> **Raw data**:
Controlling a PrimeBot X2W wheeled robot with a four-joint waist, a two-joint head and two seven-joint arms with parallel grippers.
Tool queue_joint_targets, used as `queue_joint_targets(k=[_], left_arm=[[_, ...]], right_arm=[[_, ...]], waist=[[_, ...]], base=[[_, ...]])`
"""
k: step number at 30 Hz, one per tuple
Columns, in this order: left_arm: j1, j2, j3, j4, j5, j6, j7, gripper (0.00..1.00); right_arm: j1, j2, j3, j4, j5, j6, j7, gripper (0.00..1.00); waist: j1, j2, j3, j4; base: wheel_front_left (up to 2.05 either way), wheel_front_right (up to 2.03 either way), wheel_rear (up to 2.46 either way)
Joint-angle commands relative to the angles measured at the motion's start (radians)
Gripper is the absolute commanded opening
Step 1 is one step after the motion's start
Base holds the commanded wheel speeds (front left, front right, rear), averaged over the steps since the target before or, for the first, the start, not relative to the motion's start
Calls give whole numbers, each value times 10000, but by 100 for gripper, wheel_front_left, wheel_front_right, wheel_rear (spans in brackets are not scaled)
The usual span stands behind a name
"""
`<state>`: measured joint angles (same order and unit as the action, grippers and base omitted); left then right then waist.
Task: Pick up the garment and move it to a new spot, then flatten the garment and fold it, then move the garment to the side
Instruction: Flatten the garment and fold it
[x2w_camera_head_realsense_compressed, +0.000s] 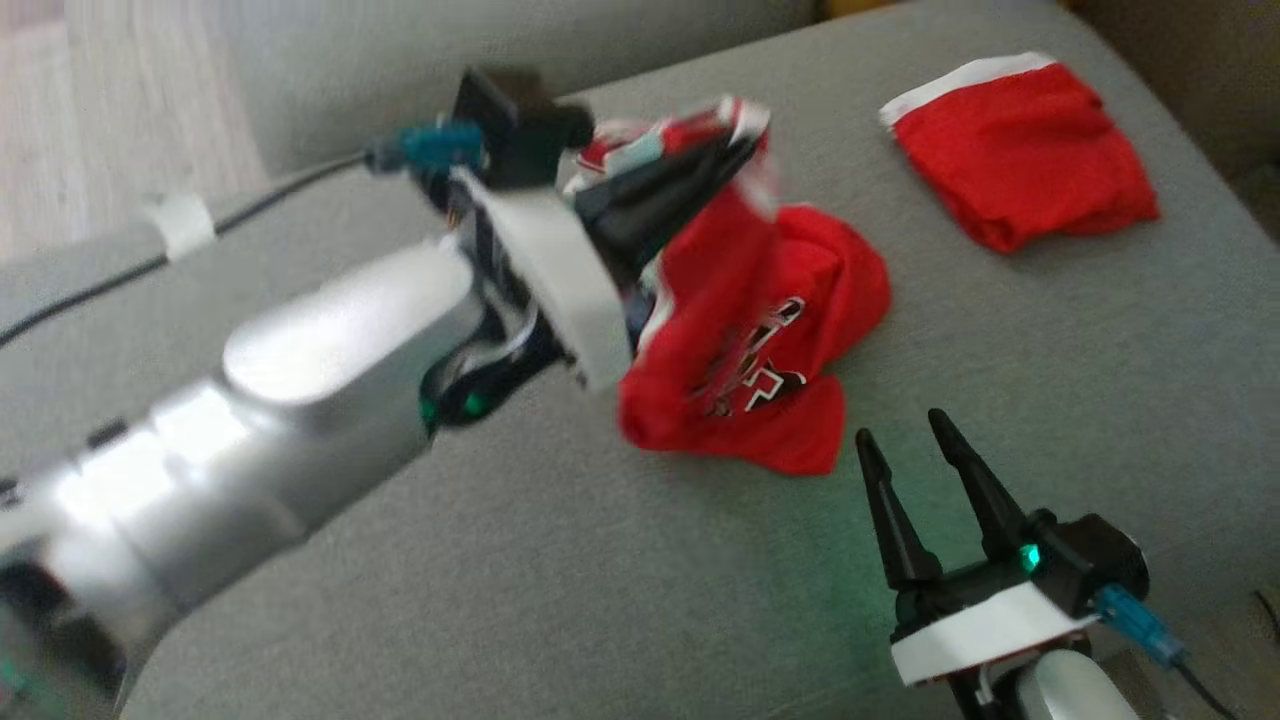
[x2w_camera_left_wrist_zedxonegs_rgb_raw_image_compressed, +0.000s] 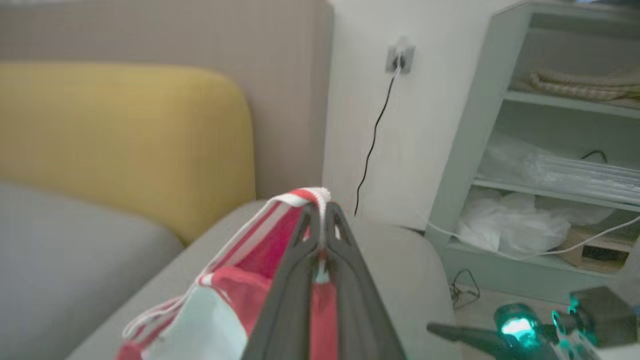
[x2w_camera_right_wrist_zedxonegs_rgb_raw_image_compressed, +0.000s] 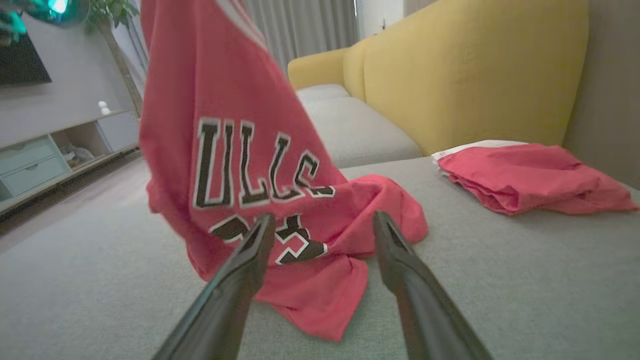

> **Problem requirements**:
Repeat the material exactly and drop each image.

> **The completed task**:
Controlling a PrimeBot X2W wheeled robot with a four-joint waist, a two-joint head and two seven-joint arms with parallel grippers.
Tool queue_joint_targets, used as `queue_joint_targets(k=[_], left_arm=[[_, ...]], right_arm=[[_, ...]], waist=[[_, ...]], base=[[_, ...]])`
"""
k: step number at 30 Hz, one per tuple
Columns, in this order: left_arm: j1, j2, j3, j4, j5, j6, j7, gripper (0.00..1.00); right_arm: j1, j2, j3, j4, j5, j6, j7, gripper (0.00..1.00); waist: j1, j2, j3, j4; base: wheel_front_left (up to 2.05 either way), wheel_front_right (up to 2.03 either way), wheel_rear (up to 2.46 either way)
Joint-angle commands relative to the angles measured at the motion's start (radians)
Gripper is the absolute commanded opening
Step 1 is one step after the motion's start
Base holds the commanded wheel speeds (front left, front right, rear), averaged over the steps since the target before or, for the first, the start, not relative to the motion's start
Calls give whole numbers, each value times 10000, but by 100 for gripper, wheel_front_left, wheel_front_right, wheel_rear (spans in brackets are not scaled)
The usual span stands behind a name
"""
`<state>`: measured joint angles (same order and unit as the action, grippers and base omitted); left then right then waist.
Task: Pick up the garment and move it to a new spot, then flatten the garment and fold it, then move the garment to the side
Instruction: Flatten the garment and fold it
[x2w_camera_head_realsense_compressed, +0.000s] 
[x2w_camera_left_wrist_zedxonegs_rgb_raw_image_compressed, +0.000s] 
[x2w_camera_right_wrist_zedxonegs_rgb_raw_image_compressed, +0.000s] 

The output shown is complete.